We often hear the phrases, “They run towards danger when everyone else is running away,” “They put their lives on the line every day,” “They saved my child’s life.” These statements are true of all first responders. They are the ones who devote their lives to saving others. They are the ones who are first to respond on scene to tragic accidents, assaults, murders, search and rescue operations, and other major crimes.
Once they have completed a call, they get another one and move on. There is no real time to process what they have seen, witnessed and heard. They take these images home with them and are left to process them on their own.
Many first responders find that over time they are not able to sleep or function normally through the day, and are haunted by nightmares and flashbacks.
Unfortunately there is still a large stigma around PTSD and first responders. Many do not feel that they have support of their colleagues or of their superiors and therefore they suffer in silence. They may feel that they are supposed to be strong and do not report the symptoms they are facing. They may feel like these symptoms will subside and they suppress their thoughts and feelings until they reach a boiling point. They may feel like if they come forward, they will be ridiculed or will lose their job.
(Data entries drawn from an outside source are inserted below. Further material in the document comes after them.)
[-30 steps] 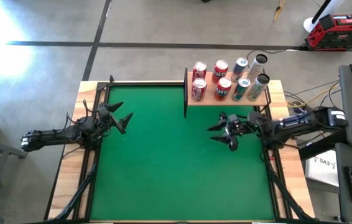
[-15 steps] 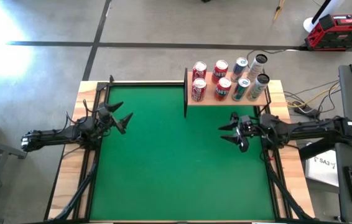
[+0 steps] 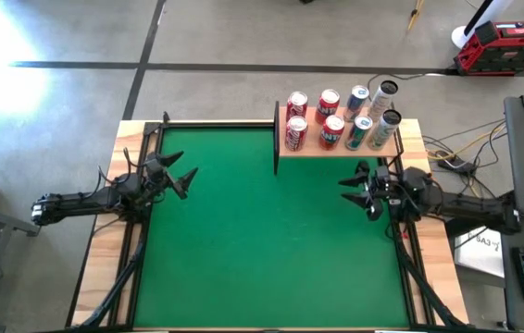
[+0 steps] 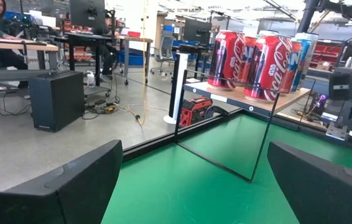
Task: Place canned beverage on shelf
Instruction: Return to Home Position
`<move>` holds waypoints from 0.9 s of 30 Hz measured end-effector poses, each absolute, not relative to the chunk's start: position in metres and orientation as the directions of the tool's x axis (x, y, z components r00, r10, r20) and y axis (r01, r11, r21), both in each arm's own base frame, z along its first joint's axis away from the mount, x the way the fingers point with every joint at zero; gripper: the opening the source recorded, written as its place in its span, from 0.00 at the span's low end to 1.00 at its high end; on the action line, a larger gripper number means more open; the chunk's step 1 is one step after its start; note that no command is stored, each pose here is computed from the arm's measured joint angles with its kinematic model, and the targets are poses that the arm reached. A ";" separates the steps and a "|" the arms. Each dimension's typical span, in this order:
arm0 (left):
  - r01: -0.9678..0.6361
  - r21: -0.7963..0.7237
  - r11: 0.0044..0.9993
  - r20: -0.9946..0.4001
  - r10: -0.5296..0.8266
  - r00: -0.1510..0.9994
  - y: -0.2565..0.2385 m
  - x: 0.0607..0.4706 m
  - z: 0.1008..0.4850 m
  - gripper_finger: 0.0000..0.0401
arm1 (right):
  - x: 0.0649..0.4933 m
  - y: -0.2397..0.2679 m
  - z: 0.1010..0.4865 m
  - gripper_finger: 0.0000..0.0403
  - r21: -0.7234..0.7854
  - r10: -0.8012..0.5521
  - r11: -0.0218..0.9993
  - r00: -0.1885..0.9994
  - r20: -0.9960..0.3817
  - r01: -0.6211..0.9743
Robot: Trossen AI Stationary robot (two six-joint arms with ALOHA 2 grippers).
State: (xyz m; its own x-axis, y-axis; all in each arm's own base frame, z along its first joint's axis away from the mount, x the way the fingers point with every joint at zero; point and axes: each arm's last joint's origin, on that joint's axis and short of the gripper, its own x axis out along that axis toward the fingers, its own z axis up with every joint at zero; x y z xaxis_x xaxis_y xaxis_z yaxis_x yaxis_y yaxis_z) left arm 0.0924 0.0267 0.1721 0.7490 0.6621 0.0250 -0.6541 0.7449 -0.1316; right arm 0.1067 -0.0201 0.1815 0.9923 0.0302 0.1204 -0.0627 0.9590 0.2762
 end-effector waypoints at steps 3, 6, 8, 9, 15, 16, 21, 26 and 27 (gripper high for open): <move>-0.654 -0.131 0.745 0.025 0.662 0.749 0.027 0.092 0.172 0.96 | 0.103 -0.021 0.181 0.51 0.186 0.065 0.979 0.991 0.115 -0.085; -0.654 -0.131 0.745 0.025 0.662 0.749 0.027 0.092 0.172 0.96 | 0.099 -0.021 0.182 0.51 0.086 0.115 0.988 0.985 0.128 -0.126; -0.654 -0.131 0.745 0.025 0.662 0.749 0.027 0.092 0.172 0.96 | 0.097 -0.019 0.182 0.51 0.069 0.138 0.987 0.982 0.131 -0.148; -0.654 -0.131 0.745 0.024 0.662 0.749 0.027 0.092 0.172 0.96 | 0.095 -0.019 0.181 0.51 0.067 0.149 0.985 0.980 0.131 -0.158; -0.655 -0.131 0.744 0.024 0.663 0.749 0.027 0.092 0.172 0.96 | 0.092 -0.017 0.177 0.51 0.049 0.227 0.971 0.969 0.096 -0.233; -0.655 -0.130 0.744 0.023 0.663 0.749 0.027 0.092 0.172 0.96 | 0.091 -0.017 0.177 0.51 0.047 0.230 0.971 0.968 0.096 -0.236; -0.655 -0.130 0.745 0.022 0.662 0.749 0.027 0.092 0.172 0.96 | 0.091 -0.016 0.175 0.51 0.061 0.273 0.959 0.959 0.074 -0.277; -0.654 -0.130 0.745 0.023 0.662 0.749 0.027 0.092 0.172 0.96 | 0.090 -0.020 0.174 0.51 0.056 0.230 0.971 0.971 0.070 -0.234; -0.655 -0.130 0.744 0.023 0.663 0.749 0.027 0.092 0.172 0.96 | 0.090 -0.021 0.174 0.51 0.061 0.219 0.973 0.973 0.069 -0.224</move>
State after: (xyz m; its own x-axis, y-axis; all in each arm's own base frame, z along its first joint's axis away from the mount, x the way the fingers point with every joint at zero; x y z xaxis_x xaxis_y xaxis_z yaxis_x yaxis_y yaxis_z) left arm 0.0924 0.0268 0.1719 0.7486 0.6627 0.0231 -0.6549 0.7444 -0.1303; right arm 0.0902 -0.0210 0.1744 0.9732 0.2193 0.0695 -0.2236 0.9728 0.0609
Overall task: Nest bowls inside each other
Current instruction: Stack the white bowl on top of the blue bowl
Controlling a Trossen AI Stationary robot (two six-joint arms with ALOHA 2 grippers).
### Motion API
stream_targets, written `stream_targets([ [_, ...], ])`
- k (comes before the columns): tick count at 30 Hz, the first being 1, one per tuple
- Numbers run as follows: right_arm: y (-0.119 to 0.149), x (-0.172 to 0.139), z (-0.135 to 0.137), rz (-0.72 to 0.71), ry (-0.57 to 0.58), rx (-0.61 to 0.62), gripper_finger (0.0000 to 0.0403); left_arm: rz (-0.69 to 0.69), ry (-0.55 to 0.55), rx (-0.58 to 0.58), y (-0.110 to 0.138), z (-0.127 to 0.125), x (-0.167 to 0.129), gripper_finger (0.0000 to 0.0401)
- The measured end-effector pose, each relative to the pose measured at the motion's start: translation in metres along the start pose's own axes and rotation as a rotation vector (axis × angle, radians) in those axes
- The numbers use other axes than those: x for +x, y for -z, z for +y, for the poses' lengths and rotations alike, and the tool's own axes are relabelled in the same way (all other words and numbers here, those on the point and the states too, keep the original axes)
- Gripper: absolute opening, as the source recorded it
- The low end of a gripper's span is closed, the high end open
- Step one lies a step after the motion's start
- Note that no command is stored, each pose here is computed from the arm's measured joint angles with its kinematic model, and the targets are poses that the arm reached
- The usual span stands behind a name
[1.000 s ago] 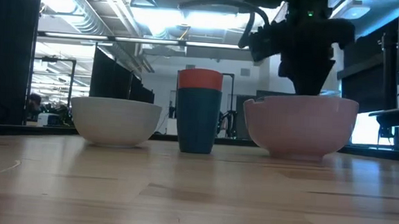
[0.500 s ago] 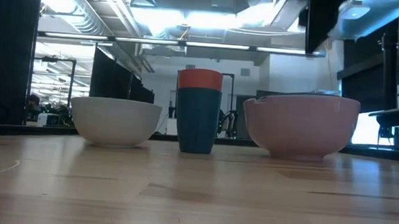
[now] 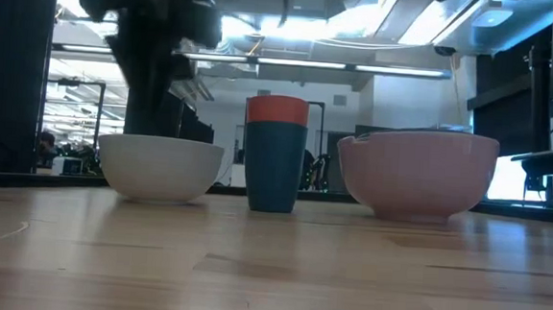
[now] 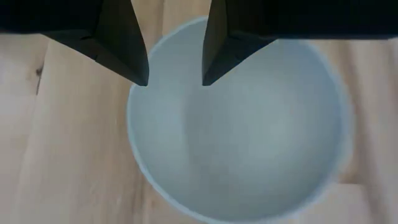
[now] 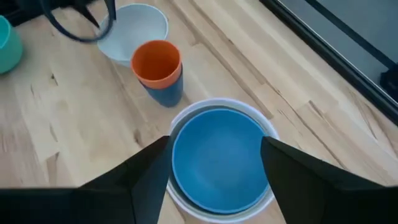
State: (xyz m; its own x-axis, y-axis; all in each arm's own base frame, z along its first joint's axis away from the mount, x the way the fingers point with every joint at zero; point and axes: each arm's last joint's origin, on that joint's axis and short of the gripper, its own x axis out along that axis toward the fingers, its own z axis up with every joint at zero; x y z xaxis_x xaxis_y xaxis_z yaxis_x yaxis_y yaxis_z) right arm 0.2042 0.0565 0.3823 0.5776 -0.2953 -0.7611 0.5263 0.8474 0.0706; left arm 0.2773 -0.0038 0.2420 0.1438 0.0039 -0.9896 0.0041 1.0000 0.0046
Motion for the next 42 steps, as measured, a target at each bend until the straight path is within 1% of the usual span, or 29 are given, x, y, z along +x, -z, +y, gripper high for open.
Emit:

Symptoms of PTSD include: flashbacks of the traumatic event, images of the event, feeling as if the trauma is recurring, shortness of breath, dizziness, sweating, heart palpitations, not being able to remember details of the event, feeling detached from people, feeling numb, unrelenting negative emotions and avoiding all reminders of the trauma (source: http://www.drugs.com/health-guide/post-traumatic-stress-disorder.html). Although these are the most common, symptoms will vary with each person and will present differently.
The difficulty with addressing PTSD in first responders is that they typically do not have these symptoms in relation to one single event. They face many traumatic events over the course of their career and therefore their symptoms may become compounded and more severe.
Many first responders may find themselves turning to drugs and alcohol to help numb their pain and help decrease the symptoms of PTSD. By using drugs and/or alcohol to help cope with their thoughts and feelings, they are not fully dealing with and facing the things they have seen throughout their careers.
A dual diagnosis of PTSD and drug/alcohol addiction is very common among first responders. Statistics show that 36%-52% of those who suffer from PTSD also face the added challenge of coping with an addiction. A specialized and concurrent approach to treatment is necessary in order to achieve success in recovery. The love and support from family and friends is also key to recovery.
There is hope for those who suffer from PTSD. The treatment options that are available are very complex and will help those who suffer from PTSD manage their symptoms and cope with the trauma.
We must end the stigma around PTSD and first responders. We must not allow another first responder to feel as if he/she cannot come forward and receive the help they deserve. They are the ones who are first to arrive when we need to be saved, now it is our turn to ensure that they are saved, too.